En distintos países del mundo, la primera semana de febrero se vive con un mismo propósito: fortalecer el respeto entre religiones y culturas. Se trata de la Semana Mundial de la Armonía Interconfesional, una iniciativa impulsada por la Organización de las Naciones Unidas desde 2010 para promover el diálogo y la convivencia pacífica entre personas de diferentes creencias.
Durante estos días se desarrollan encuentros interreligiosos, jornadas educativas y actividades comunitarias que invitan a reflexionar sobre los valores compartidos entre las distintas tradiciones espirituales: la solidaridad, la empatía y la búsqueda de la paz. Escuelas, organizaciones sociales y líderes religiosos se suman a la conversación global con el objetivo de tender puentes en sociedades cada vez más diversas.

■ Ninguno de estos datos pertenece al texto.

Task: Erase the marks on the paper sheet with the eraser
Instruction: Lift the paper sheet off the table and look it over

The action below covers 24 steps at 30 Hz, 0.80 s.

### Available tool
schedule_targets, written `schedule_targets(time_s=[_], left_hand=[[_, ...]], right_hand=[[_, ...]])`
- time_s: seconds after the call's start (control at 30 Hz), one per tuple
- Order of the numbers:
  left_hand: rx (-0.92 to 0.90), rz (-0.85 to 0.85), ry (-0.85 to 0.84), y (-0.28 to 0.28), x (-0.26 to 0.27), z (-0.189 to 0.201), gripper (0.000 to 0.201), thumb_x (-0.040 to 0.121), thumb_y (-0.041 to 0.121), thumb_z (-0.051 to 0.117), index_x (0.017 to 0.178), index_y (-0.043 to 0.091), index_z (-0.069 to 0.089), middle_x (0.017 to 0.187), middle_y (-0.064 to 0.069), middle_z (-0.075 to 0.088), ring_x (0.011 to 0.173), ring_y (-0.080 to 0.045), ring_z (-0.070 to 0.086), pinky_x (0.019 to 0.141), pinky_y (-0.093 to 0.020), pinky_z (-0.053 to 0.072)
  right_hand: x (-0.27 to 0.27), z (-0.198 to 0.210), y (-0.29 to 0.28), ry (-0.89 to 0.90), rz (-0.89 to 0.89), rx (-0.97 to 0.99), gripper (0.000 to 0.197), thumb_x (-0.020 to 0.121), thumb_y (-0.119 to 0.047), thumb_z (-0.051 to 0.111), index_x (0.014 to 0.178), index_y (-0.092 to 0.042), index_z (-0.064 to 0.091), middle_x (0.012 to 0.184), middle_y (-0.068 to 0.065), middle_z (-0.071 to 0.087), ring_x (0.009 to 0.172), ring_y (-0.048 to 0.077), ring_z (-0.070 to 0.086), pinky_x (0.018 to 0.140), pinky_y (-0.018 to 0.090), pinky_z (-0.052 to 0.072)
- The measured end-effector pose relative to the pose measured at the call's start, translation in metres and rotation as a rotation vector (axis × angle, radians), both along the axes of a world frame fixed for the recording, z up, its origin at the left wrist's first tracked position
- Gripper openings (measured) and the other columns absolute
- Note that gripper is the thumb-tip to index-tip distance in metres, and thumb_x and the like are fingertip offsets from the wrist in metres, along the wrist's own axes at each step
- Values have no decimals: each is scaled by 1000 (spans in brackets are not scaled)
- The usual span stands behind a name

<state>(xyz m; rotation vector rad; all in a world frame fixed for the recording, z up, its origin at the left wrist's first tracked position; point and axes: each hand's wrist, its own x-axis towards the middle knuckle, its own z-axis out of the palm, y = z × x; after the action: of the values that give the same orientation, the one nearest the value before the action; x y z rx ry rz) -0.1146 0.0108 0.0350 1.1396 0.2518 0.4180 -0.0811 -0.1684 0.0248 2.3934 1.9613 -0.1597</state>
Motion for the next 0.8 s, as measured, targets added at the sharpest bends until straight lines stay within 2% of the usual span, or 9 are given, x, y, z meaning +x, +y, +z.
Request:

La conmemoración cobra especial relevancia en un contexto internacional donde aún persisten tensiones motivadas por la intolerancia. Expertos en diálogo intercultural coinciden en que fomentar la comprensión mutua y la escucha activa resulta clave para prevenir conflictos y fortalecer la cohesión social.
Más que una celebración simbólica, la semana se convierte en un llamado a la acción cotidiana: reconocer la diversidad como una riqueza y construir espacios de convivencia basados en el respeto. En un mundo plural, la armonía entre creencias no es solo un ideal, sino una necesidad compartida.